**What is being asked**
Among the lines of data below, reproduce only those from the one with "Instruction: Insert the" through the one with "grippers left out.", exactly as they stand, both ends included.
**** Data listing
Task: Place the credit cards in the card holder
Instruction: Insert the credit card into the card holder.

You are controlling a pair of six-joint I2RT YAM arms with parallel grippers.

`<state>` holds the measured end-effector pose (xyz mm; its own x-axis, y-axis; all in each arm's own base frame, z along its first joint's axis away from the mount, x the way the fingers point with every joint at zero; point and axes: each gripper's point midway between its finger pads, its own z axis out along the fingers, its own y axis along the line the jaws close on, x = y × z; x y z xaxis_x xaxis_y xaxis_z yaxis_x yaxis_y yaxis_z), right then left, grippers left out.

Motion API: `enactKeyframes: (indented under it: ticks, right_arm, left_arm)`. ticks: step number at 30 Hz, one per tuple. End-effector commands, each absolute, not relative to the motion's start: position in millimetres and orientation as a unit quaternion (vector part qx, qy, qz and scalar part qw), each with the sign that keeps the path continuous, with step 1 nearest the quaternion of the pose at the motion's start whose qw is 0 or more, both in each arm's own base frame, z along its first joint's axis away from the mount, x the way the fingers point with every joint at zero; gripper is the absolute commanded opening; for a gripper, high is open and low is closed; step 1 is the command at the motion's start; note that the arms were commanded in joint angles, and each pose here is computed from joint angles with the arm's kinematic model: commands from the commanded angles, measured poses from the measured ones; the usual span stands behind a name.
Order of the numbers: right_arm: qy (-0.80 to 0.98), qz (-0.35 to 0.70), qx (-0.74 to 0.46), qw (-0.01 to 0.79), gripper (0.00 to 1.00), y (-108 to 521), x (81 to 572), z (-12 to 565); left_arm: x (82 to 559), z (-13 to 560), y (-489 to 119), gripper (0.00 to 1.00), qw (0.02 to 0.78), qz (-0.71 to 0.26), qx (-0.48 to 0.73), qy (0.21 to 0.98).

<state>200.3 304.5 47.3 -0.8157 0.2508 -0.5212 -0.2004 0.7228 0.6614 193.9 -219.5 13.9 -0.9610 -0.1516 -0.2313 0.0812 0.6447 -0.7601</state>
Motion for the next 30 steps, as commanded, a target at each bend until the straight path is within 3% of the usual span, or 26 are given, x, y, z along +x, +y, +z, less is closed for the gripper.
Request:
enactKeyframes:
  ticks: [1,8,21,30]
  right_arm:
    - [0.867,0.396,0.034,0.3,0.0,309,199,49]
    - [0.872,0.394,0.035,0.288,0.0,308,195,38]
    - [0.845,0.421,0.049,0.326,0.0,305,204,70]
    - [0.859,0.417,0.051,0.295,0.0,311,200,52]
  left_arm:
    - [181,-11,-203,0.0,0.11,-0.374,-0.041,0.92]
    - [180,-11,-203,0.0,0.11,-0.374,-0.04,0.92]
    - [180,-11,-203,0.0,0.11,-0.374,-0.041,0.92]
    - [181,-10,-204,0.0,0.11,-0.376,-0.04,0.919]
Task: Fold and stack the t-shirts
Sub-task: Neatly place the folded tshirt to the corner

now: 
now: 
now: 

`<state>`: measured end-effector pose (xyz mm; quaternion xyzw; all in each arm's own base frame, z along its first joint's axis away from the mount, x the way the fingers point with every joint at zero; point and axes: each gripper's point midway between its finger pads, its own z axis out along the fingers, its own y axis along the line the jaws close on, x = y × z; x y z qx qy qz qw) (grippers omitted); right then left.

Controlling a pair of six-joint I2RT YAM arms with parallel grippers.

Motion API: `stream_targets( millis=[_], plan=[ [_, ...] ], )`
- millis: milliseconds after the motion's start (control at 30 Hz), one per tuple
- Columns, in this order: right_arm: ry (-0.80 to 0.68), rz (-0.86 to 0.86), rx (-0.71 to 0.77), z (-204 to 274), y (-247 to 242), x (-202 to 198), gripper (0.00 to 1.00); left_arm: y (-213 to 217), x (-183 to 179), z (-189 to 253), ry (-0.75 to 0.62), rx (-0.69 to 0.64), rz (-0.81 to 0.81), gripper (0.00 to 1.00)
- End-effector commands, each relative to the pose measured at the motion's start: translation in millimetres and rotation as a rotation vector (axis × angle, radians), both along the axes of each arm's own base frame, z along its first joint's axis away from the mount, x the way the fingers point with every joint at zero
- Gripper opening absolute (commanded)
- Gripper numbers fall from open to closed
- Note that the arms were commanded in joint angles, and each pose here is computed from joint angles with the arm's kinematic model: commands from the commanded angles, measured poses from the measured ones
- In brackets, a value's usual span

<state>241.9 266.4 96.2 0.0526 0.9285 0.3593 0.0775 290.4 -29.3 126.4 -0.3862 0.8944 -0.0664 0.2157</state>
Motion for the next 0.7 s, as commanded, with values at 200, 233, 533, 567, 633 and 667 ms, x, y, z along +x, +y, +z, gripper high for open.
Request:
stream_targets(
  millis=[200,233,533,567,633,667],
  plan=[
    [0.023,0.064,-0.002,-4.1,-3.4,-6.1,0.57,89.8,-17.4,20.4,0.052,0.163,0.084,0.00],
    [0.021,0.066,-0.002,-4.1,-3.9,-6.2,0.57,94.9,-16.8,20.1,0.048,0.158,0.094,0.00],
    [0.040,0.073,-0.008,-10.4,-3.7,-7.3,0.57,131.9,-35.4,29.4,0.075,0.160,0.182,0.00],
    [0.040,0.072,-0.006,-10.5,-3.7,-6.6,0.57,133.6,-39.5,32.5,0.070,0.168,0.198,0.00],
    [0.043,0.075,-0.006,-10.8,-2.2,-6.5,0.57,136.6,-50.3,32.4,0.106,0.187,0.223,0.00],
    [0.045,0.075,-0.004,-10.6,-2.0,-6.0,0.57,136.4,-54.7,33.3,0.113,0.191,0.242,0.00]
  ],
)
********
**Reply to the exercise**
Instruction: Insert the credit card into the card holder.

You are controlling a pair of six-joint I2RT YAM arms with parallel grippers.

`<state>` holds the measured end-effector pose (xyz mm; its own x-axis, y-axis; all in each arm's own base frame, z along its first joint's axis away from the mount, x the way the fingers point with every joint at zero; point and axes: each gripper's point midway between its finger pads, its own z axis out along the fingers, its own y axis along the line the jaws close on, x = y × z; x y z xaxis_x xaxis_y xaxis_z yaxis_x yaxis_y yaxis_z), right then left, grippers left out.

What has been written completes the answer.